A settlement at the south coast of Singapore's northern island of
Pulau Ubin (Malay for "granite island").
Two simple and decrepit wooden houses amidst rampant thicket and
clutter. This small Kampong, close to a narrow and silted bay, has seen
better times as nature and the waste of civilisation besiege it. But
despite the dilapidation, the place has an aura of peace and quiet where
the lack of upgrading and modernisation has conserved bygone times.
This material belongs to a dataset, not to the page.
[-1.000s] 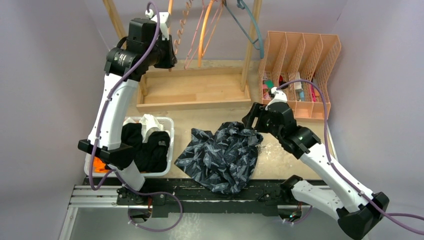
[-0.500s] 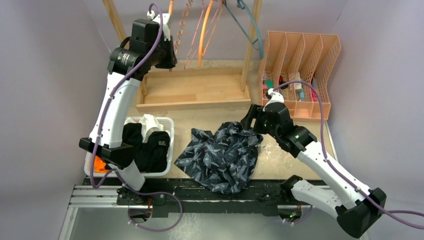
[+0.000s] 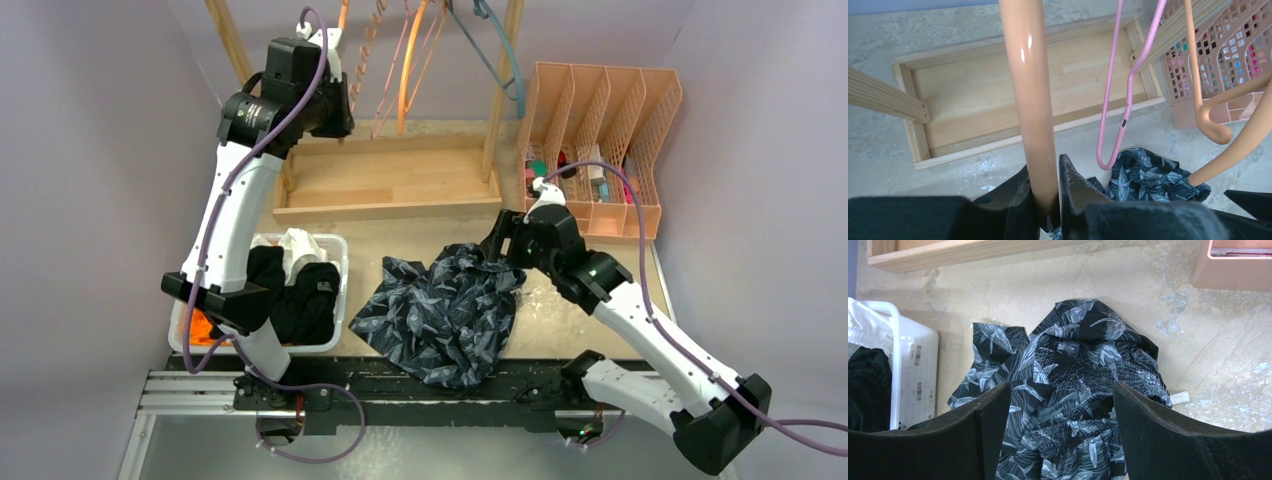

Mr Chia Yeng Keng (age 85) was born on Pulau Ubin in the 1920s. Since
more than 40 years, he and his wife Mdm Chow New Phang (age 80) have
been living in that house, in which they ran a small provision shop in
times when the granite quarries were still active. Up to 6000 people
lived on the island back then.
Today there are around 100 residents left; it's getting lonesome in
the remote areas, so the Chias commute between the island and Singapore
City, where they spend some time in their son's HDB flat in the
Serangoon district. There, they get to meet friends and family and use
the amenities of a modern apartment.
About 85% of all Singaporeans live in this type of high-rise
apartment blocks (known as HDBs - Housing Development Board flats), a
result of the government's efforts to solve the housing problem in 1960s
post-independence Singapore. The Kampong dwellers were systematically
resettled, modernising the city's landscape and changing community life
Every 10 days, the Chias travel through time – retracing
Singapore's changes of the last decades in just a couple of hours, from
the old village lifestyle to modern life in an urban built environment.